It’s been said that if you minister to hurting people, you will never lack an audience.
But one of the things I believe we need to equip Christians with is how to love and care for hurting people. Christians are no different than most people, in that they feel uncomfortable around people who are suffering, and desperately want to make it all better. But as those who have been called to be salt and light in the world, I think we should be prepared and equipped to minister to those around us who are hurting – whether they be neighbors or people we are in community with at church.
In the video above, these pastors talk about what not to say to people who are suffering. A lot of people, because they feel that they should say something, and they want so bad to give a solution and fix the problem and alleviate the pain, say things which aren’t actually helpful. I have been on the receiving end of a few of these before: things like “I know what you’re going through” – “everything’s going to be fine” – and other things people say to try to quickly restore happiness.
But as the pastors mention towards the end of the video: the Gospel is big enough to handle our pain and to accept that tragedies happen and they are bad. The Gospel doesn’t shy away from the blood and guts of the reality of life in a fallen world. The Gospel is also big enough to give hope in the most dire circumstances by pointing to the ultimate happy ending that belongs to those who have been redeemed in Jesus.

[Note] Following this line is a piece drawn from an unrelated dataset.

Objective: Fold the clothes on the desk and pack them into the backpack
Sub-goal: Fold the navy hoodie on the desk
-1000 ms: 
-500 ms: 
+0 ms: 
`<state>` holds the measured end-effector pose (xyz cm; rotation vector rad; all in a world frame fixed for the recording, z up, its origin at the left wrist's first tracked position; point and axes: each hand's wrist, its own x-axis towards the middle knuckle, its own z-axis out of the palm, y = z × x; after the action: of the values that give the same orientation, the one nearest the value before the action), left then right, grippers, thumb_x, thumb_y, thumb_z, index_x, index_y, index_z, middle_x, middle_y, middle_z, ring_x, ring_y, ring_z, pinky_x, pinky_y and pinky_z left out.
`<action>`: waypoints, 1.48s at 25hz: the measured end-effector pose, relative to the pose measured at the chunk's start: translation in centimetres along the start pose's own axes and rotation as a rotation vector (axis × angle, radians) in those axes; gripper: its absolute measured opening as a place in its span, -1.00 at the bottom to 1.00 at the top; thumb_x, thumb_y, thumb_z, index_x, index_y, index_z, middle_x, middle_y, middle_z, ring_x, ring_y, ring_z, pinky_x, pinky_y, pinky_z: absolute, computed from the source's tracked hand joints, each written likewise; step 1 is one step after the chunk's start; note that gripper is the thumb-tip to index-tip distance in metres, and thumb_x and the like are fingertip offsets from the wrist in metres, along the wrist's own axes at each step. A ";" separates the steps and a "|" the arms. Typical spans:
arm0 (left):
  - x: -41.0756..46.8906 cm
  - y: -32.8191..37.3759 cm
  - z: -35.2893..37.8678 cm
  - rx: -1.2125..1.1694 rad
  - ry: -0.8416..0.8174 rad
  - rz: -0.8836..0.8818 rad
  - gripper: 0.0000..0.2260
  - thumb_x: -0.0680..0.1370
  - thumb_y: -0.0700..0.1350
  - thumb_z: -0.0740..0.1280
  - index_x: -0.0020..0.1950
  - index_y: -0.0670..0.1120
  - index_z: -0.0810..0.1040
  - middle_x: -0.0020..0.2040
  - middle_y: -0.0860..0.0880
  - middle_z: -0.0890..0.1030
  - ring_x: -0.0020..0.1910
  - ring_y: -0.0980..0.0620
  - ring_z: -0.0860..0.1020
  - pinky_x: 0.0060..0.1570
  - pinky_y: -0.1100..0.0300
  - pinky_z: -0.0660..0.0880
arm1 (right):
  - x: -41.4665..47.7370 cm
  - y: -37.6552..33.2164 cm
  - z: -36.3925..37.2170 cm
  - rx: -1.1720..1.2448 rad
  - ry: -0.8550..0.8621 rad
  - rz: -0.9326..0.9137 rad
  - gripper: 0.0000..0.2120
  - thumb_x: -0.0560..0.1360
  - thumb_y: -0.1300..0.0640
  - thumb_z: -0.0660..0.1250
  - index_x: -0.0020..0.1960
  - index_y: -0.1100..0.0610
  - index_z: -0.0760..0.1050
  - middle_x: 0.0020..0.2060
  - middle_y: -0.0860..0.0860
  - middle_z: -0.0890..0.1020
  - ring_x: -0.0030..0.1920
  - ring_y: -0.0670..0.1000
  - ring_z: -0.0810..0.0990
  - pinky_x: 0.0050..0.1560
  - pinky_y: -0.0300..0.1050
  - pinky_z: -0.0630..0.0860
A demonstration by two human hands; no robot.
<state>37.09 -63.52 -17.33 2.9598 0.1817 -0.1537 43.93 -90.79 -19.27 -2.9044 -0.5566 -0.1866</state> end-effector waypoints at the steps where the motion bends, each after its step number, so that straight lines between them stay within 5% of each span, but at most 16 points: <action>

Question: What is the most helpful thing someone has said to you or done for you during a difficult time in your life?
I want to hear your thoughts! Comment below!
3 thoughts on “What Not to Say to Someone Who’s Suffering”
i had a best friend that would give me a great big loving hug and cry with me, but that is not something that just anyone can do because there are trust issues and being able to allow someone to touch me without feel invaded. It seems to me that i have had times in deep despair and a friend would hug me and say something like “i am here for you.” But i could also see it in their eyes and know they meant it. This is something that ministers cannot manufacture at will, it is an organic movement build from love and trust. i have not met many ministers that have been helpful, in fact more hurtful.
i am not perfect, we have all said something stupid to those in pain. It can be an uncomfortable situation. The best i can do sometime is say that i am here for you and mean it.
Thanks for the comment. What I have found is that avoiding the situation and not addressing it is one of the worst things you can do – but we must avoid the tendency to minimize feelings or to offer trite answers and quick solutions. Being present is important; I’ve been on the receiving end of that as well.
i hope you will heed your own words. i am sorry that you have had to receive it as well.